So I've been looking into air purifiers. Does anyone here have one that helps them with their allergies? Are there any that are particularly effective, that don't cost an arm and a leg?


----------



## moore2me (Nov 28, 2007)

LJ, There are several possible contaminants that could cause the symptoms you are describing. Some common ones are formaldehye, pet hair & dander, dust mites, mold, but there may be others.

I have a few questions about your new apartment.
1. Does it have new carpet?
2. Does it have new paneling?
3. Does it have new furniture?
4. What kind of building is it in?
5. What kind of heating & cooling system does the apt have?
6. Are you allergic to dogs or cats?
7. Was the apt lived in by a previous tenant?
8. Did they have a dog or cat? (maybe hair or dander still present)
9. Is there any mold visible in the apt? Has there been water leaks or damage?
10.Can you smell anything unusual? 
11. Is there a lot of static electricity in your apt? (This might indicate the air is too dry.)
12. Is there much air movement in your apt?

13. Is there gas for cooking or heating in the apt? Is the answer is yes, have the gas co, check the gas service & check carbon monoxide. (Carbon monoxide does not cause the symptoms you have described, but if you do not have good air flow in the apt, you may have problems with other things besides you having a stuffy nose.)
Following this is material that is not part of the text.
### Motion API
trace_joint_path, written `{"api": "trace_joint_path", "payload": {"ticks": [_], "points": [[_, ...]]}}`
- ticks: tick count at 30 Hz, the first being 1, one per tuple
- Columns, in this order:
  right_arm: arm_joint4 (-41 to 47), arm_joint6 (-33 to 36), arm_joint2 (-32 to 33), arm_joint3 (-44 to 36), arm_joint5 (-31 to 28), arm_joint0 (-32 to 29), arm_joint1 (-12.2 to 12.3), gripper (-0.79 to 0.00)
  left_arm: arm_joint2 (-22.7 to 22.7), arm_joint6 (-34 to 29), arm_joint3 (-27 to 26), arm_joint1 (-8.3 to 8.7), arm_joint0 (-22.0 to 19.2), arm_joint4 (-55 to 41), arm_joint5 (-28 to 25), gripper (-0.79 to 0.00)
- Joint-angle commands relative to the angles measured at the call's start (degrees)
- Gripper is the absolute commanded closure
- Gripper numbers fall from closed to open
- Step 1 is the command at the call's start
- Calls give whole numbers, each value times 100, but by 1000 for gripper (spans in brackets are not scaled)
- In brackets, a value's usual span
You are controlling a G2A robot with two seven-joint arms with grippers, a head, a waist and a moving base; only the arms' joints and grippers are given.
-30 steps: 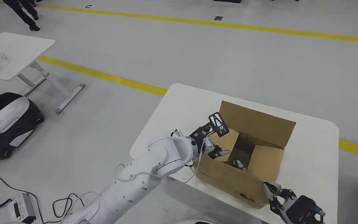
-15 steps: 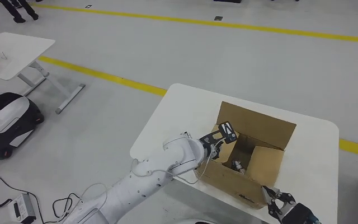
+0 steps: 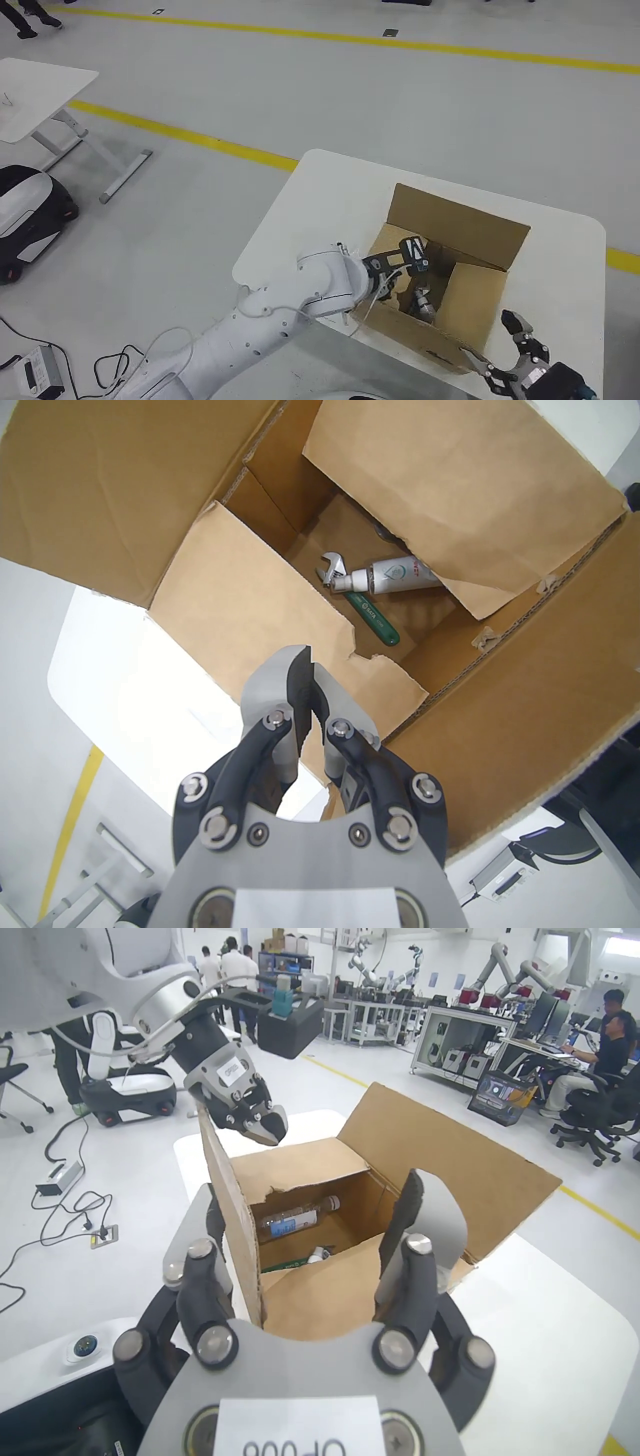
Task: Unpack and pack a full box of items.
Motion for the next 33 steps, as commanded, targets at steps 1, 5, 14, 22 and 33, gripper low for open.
{"api": "trace_joint_path", "payload": {"ticks": [1, 5, 14, 22, 33], "points": [[345, -17, 162, 3, -95, -57, 7, -785, -8, -48, -66, 9, 32, 4, -47, -31], [1136, -15, 492, 25, -249, -156, 16, -757, 27, -129, -210, 23, 106, -14, -202, -65], [3106, 1049, 835, 300, -154, -93, 33, -231, 61, -278, -471, 79, 368, -78, -509, -154], [3867, 1905, 556, 539, 149, 131, 20, -71, -23, -346, -485, 158, 682, -351, -767, -228], [4049, 2225, 373, 849, 114, 322, 6, -71, 157, -248, -369, 201, 859, -298, -964, 0]]}}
Not all indoor air problems can be eliminated by an air filter. Based on what they problem is, the control may be elimination, production substution, or a thorough cleaning rather than filtering the air. Or, if the problem is formaldehyde (such as may come from new carpet or new paneling) the control may be several methods:
- try to make the material release the gas as much as possible before the tenant moves in, turn the heat up, open the windows, sort of like a bake-off.
- or move lots of air thru the apartment & use dilution ventilation to lower the level of formaldehyde,
- sometimes, if the carpet bothers the tenant too bad, try commercial washing it (like Rug Doctor) a couple of times to see if that cuts the levels of formaldehye, or
- last resort is to rip the new carpet out & replace with hardwood floors or a carpet with less formaldehye in it.

Similar methods work for paneling & furniture. I will have some other recommendations based on your answers to the above questions.


----------



## LJ Rock (Nov 28, 2007)

Hey Moore2me... thank you for that very thourough response. 

As to your questions, I should probably start off by saying I've never really been to an allergist or been officially diagnosed with any specific allergies. So I can't really accurately speak to any specific allergies in any kind of detail. I only know that I have had these symptoms at various times for most of my life, and they seem to be getting worse as I get older. Sometimes I'll walk into a someone's place and I will start have reactions for no apparent reason (my parent's house is one of those places, unfortunately.) Sometimes people's pets (dogs and cats) will seem to have an effect on me, then sometimes other pets won't. It may be that my system is reacting to something altogether different... until I see an allergist (which I may need to do soon) it's hard to say for sure. 

As for the place, it's an old building built in the late 1940s. The rugs are fairly new, but not brand new (I can see the "paths" where it has been worn down a bit.) I have no idea who the previous tenants were, and I don't honestly remember right now if the building allows pets or not (I don't think that they do.) There is no paneling and the place was unfurnished. I don't see or smell any mold, but the place does have gas heat and it doesn't seem beyond reason that there could possibly be mold in the ducts some place, which is kind of what I am afraid of. 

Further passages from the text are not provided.